Cc: Paul Menage <menage@...>, Dave Hansen <haveblue@...>, Andrea Righi <righi.andrea@...>, Hugh Dickins <hugh@...>, Andrew Morton <akpm@...>, Linux Memory Management List <linux-mm@...>, linux kernel mailing list <linux-kernel@...>
On Tue, 2008-08-19 at 22:15 +0530, Balbir Singh wrote:
OK, let's get back to describing the basic problem here. What is the
basic problem being solved? Applications basically want to get a
failure back from malloc() when the machine is (nearly?) out of memory
so they can stop consuming?
Is this the only way to do autonomic computing with memory? Or, are
there other or better approaches?
Surely an autonomic computing app could keep track of its own memory
footprint.
Heh. That suggestion is, at best, working around a kernel bug. The DB
guys are just saying to do that because they're the biggest memory users
and always seem to get OOM killed first.
The base problem here is the OOM killer, not an application that truly
uses memory overcommit restriction in an interesting way.

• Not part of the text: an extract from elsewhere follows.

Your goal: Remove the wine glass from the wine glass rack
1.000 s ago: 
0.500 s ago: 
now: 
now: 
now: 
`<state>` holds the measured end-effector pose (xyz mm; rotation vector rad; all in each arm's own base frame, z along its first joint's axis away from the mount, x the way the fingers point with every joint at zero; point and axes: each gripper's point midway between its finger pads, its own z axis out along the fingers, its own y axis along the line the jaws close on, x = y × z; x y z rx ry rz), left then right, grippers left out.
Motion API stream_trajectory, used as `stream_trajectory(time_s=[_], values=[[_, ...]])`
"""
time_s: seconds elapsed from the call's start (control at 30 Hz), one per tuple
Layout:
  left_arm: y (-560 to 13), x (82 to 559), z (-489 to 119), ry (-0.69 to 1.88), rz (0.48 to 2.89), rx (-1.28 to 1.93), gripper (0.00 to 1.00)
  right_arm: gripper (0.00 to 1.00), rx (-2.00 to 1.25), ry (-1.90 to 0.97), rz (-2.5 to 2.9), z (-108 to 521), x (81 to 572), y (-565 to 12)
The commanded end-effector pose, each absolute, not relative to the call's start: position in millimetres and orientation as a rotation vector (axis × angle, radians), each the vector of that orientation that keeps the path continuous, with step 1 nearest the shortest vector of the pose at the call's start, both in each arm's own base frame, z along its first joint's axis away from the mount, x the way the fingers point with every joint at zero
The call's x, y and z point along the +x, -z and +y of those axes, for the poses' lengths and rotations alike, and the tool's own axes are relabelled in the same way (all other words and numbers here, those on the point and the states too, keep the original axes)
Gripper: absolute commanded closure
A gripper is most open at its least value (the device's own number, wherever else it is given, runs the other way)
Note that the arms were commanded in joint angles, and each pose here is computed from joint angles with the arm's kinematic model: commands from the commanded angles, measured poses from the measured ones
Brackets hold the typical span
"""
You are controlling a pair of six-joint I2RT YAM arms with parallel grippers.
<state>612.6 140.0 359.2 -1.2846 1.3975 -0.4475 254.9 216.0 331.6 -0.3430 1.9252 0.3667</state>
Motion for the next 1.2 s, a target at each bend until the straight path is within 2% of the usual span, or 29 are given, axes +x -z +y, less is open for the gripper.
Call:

I think that too many of the users of (1) probably fall into the
PostgreSQL category. They found that turning it on "fixed" their bugs,
but it really just swept them under the rug.
So, before we expand the use of those features to control groups by
adding a bunch of new code, let's make sure that there will be users for
it and that those users have no better way of doing it.